> EXERCISE INPUTS
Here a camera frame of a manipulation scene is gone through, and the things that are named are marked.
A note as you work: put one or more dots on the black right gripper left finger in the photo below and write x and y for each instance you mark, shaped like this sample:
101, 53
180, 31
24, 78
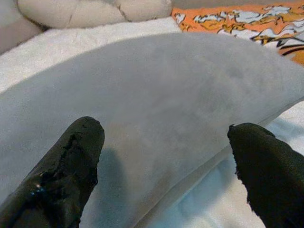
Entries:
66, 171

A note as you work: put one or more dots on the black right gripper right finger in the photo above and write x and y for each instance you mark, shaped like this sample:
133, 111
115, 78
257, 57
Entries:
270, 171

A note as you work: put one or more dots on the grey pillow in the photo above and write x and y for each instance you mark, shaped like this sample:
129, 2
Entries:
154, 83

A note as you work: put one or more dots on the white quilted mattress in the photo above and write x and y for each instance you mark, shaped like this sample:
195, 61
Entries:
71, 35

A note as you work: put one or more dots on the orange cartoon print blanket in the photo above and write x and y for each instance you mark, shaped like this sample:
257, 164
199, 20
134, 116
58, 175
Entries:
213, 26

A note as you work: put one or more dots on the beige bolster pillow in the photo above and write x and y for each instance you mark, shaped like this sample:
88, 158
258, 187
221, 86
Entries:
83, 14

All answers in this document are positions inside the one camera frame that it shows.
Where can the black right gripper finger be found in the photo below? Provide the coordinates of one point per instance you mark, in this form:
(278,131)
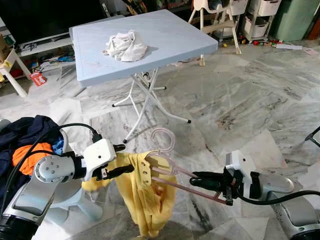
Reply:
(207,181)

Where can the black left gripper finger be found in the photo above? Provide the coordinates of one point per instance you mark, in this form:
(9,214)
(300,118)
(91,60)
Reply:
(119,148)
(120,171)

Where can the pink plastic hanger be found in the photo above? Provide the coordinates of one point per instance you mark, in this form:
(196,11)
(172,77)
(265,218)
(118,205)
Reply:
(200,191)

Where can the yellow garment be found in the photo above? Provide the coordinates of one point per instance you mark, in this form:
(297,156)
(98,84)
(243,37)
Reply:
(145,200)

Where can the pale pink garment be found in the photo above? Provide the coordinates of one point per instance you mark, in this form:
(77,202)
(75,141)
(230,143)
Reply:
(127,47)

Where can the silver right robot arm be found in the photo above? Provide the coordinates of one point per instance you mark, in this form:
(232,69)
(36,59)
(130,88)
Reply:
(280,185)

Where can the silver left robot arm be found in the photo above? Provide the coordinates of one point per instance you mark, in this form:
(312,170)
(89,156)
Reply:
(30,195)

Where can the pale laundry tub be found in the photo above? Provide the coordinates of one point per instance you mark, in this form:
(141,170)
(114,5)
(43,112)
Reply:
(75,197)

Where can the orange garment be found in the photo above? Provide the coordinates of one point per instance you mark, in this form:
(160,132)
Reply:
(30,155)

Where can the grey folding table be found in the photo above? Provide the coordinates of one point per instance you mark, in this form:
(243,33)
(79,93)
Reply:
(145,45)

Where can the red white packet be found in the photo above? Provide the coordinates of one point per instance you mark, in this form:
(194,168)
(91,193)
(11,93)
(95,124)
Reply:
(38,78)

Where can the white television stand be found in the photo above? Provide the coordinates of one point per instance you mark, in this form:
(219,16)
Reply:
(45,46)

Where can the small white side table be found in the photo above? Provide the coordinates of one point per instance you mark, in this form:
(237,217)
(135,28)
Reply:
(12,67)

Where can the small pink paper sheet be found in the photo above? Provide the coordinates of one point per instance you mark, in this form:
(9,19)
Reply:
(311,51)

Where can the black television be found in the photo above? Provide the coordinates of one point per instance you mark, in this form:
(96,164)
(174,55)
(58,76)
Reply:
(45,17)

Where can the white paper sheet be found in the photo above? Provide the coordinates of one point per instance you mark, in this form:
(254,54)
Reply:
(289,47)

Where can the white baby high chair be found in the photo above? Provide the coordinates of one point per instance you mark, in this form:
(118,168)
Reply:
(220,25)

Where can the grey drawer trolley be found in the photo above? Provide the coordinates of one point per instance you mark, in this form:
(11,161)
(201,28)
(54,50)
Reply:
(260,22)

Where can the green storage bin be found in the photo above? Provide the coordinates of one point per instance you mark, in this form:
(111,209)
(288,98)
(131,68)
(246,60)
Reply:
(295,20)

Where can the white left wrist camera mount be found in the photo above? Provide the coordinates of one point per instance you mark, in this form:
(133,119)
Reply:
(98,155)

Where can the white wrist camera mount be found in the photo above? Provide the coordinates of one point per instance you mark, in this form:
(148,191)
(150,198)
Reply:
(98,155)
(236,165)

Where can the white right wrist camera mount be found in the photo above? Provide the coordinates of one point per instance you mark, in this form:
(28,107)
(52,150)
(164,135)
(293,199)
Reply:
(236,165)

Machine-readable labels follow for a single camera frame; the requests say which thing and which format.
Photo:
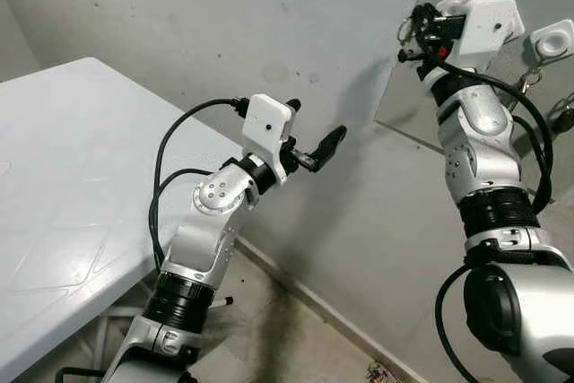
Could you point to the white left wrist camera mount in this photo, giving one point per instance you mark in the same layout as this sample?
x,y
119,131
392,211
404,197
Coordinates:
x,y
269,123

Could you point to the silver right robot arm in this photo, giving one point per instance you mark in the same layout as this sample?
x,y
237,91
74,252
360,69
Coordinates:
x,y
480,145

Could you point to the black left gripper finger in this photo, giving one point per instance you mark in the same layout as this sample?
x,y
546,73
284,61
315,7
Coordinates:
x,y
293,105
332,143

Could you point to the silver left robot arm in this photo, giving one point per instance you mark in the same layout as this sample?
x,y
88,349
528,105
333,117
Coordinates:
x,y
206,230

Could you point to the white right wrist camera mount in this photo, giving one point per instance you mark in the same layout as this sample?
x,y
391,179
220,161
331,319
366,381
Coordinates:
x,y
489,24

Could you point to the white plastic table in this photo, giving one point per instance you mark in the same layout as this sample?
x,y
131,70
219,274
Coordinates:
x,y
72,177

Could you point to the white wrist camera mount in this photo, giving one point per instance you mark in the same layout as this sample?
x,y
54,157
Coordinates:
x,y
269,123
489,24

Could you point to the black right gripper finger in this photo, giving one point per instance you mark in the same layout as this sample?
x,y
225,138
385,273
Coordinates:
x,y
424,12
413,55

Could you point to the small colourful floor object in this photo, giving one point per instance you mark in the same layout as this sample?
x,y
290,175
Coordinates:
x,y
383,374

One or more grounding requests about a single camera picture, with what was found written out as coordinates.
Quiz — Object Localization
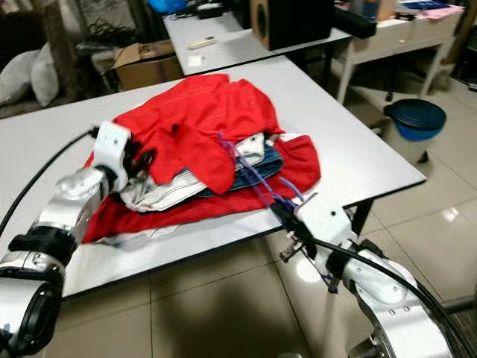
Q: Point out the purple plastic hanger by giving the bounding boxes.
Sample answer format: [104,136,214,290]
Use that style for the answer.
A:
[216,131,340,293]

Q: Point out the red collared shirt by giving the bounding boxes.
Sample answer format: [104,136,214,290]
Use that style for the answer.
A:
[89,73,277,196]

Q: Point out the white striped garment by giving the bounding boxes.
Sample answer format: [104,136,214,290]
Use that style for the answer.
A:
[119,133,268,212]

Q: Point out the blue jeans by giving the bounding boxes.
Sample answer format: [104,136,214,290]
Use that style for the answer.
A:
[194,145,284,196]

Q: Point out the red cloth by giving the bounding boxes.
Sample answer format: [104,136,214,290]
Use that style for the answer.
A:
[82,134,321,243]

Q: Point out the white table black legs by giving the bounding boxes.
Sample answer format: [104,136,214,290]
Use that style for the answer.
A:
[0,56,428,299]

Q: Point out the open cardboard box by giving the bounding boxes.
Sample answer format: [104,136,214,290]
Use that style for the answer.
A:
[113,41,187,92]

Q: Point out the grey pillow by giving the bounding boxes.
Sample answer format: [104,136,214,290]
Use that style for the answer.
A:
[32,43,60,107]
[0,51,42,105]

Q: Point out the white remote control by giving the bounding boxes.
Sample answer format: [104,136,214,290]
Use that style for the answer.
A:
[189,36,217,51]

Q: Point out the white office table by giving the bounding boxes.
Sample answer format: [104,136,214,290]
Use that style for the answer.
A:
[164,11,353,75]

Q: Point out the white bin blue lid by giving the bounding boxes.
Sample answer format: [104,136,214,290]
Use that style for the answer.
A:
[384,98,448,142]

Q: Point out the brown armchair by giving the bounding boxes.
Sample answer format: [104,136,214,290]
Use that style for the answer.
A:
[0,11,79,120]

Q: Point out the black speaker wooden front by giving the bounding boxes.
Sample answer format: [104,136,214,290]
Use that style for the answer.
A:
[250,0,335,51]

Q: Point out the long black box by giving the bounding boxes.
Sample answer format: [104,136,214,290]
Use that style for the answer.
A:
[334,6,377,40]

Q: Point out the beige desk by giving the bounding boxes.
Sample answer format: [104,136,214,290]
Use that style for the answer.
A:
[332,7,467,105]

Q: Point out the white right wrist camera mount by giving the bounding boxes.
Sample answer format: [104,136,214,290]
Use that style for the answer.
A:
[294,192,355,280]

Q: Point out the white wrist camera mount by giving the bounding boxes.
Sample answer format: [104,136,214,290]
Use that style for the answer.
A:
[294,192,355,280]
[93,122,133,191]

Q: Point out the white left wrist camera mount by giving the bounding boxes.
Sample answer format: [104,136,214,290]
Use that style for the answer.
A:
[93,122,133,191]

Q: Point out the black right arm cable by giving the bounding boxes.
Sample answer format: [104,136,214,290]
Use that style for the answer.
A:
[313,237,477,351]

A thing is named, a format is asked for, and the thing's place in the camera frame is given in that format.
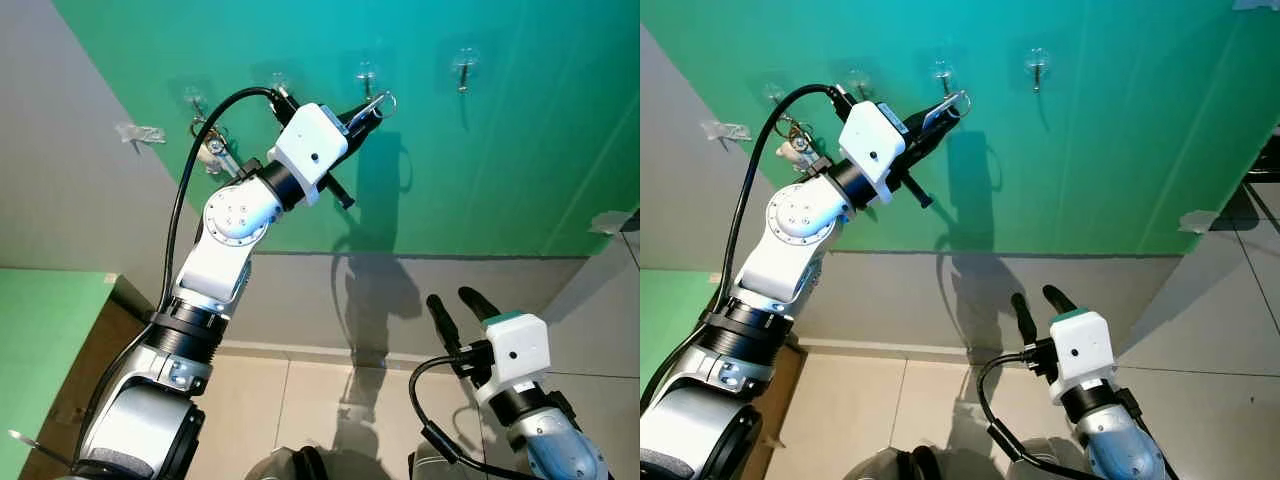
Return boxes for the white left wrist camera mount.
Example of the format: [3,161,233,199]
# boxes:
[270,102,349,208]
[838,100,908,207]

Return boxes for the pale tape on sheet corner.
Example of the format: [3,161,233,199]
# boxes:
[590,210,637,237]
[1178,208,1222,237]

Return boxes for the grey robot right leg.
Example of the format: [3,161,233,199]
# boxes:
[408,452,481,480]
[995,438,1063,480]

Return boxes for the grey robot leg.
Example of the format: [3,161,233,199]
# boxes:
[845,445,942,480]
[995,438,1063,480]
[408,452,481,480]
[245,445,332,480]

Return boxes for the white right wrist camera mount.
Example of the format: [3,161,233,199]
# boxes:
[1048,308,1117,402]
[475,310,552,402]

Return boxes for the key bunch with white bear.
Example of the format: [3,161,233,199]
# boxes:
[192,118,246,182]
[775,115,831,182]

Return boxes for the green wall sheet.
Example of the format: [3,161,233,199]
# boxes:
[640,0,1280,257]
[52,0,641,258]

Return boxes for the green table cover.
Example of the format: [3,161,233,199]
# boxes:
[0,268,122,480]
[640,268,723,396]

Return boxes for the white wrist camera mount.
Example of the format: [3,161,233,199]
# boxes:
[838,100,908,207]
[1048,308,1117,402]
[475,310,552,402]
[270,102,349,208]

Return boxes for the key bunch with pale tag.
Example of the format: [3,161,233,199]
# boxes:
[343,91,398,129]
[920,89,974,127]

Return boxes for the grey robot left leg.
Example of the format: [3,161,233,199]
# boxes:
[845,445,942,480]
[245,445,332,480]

--

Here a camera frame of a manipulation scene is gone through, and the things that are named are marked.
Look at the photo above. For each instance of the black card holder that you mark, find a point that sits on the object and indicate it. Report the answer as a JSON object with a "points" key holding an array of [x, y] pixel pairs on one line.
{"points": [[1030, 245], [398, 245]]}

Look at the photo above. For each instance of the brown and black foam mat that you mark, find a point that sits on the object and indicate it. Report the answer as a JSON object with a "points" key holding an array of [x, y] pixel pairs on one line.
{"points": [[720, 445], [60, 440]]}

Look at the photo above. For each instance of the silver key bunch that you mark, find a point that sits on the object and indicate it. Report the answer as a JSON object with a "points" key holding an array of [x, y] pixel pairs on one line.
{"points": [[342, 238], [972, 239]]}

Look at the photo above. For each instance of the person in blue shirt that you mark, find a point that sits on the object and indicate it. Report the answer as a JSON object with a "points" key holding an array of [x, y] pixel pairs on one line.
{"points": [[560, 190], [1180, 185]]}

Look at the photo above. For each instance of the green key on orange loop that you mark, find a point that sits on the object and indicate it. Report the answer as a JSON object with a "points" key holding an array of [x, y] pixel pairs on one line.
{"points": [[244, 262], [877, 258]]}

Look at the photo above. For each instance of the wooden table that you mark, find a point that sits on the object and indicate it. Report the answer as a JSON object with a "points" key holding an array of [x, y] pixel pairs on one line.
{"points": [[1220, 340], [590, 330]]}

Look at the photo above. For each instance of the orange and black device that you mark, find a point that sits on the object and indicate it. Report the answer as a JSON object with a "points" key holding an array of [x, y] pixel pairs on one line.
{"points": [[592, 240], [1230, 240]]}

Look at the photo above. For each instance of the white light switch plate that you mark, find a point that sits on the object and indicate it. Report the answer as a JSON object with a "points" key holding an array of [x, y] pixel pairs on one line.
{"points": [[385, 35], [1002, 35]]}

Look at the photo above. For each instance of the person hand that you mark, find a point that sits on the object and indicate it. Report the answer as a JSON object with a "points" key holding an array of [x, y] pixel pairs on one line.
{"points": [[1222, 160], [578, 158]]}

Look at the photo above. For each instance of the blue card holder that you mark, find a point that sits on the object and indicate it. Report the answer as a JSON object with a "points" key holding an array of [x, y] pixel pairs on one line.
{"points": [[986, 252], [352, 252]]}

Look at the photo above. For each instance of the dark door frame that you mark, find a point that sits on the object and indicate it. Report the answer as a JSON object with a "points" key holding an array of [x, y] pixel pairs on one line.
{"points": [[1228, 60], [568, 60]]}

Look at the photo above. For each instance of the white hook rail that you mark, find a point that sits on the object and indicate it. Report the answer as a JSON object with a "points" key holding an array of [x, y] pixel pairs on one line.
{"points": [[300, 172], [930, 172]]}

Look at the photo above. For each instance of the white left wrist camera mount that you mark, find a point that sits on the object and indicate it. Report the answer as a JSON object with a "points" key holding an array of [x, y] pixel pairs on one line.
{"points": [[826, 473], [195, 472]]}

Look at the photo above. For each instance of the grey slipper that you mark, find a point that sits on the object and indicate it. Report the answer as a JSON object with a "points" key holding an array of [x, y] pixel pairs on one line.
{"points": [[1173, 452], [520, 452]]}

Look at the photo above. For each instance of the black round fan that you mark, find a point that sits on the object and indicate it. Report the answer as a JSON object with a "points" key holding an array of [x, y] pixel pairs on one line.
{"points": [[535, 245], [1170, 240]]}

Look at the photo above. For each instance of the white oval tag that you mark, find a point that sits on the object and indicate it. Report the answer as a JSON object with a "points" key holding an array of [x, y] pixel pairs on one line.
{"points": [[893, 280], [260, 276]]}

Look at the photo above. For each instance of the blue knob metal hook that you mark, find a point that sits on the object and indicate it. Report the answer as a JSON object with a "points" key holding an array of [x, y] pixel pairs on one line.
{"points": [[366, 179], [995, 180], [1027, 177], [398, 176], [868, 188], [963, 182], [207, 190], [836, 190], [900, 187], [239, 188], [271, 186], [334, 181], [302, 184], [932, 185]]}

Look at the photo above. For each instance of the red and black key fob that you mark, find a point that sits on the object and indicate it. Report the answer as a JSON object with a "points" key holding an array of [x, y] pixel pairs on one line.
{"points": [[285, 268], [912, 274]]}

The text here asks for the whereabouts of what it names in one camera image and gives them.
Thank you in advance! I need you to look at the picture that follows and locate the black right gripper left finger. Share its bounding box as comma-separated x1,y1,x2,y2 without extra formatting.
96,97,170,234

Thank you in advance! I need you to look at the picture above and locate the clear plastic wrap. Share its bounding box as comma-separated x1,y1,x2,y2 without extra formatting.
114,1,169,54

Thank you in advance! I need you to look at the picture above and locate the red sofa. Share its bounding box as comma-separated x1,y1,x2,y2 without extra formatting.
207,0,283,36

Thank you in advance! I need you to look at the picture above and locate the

* * *

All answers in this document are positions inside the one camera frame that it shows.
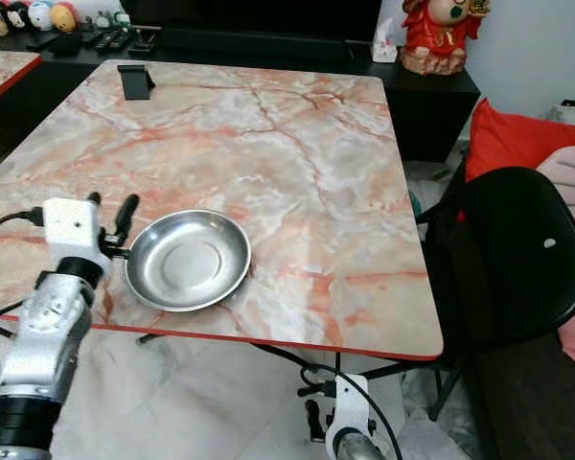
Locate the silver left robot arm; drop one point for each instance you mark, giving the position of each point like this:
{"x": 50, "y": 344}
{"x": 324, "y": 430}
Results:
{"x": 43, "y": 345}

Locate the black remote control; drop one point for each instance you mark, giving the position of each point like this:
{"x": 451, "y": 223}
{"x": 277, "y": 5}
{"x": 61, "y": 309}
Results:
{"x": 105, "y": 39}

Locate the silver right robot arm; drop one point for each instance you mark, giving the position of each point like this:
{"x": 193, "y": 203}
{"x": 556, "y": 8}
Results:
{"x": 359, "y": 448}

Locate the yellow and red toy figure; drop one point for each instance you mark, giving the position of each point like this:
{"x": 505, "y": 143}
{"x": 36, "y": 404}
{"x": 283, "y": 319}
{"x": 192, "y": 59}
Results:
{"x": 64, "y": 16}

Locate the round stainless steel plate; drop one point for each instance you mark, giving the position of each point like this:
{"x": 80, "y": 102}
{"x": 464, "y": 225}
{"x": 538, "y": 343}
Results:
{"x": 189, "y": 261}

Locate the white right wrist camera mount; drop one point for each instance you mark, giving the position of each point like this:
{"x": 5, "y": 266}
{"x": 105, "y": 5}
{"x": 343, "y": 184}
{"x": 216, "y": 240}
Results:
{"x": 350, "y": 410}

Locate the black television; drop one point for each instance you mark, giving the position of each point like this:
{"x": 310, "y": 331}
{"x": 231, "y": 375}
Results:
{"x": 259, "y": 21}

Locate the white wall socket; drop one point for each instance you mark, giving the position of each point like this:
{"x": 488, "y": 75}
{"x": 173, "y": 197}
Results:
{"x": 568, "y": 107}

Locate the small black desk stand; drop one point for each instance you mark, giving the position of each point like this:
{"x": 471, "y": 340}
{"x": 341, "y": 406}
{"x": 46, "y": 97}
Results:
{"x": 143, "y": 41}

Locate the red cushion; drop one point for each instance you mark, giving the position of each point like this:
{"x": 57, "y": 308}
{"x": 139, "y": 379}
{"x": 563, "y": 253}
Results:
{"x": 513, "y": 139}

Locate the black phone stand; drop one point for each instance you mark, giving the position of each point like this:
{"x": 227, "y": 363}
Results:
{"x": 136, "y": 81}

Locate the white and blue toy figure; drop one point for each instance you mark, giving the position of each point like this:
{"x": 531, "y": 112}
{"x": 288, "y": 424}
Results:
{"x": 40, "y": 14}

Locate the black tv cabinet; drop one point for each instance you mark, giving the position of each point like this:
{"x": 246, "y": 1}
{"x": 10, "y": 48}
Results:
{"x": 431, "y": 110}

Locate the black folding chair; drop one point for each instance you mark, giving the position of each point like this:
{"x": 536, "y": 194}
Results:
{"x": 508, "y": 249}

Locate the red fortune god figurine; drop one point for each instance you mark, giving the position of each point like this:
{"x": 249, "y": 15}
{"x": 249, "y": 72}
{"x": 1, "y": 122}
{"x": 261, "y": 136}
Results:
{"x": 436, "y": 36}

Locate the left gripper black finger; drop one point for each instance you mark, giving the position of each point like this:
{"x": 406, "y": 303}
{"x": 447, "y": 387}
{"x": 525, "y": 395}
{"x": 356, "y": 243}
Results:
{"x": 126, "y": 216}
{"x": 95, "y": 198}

> WORK TO BE COMPLETED
Please copy each line of the records above in which the word "control" can be found.

> TASK OUTPUT
Q: Point out the white remote control by giving the bounding boxes.
Locate the black remote control; drop one point for each instance you mark, giving the position of each point like this:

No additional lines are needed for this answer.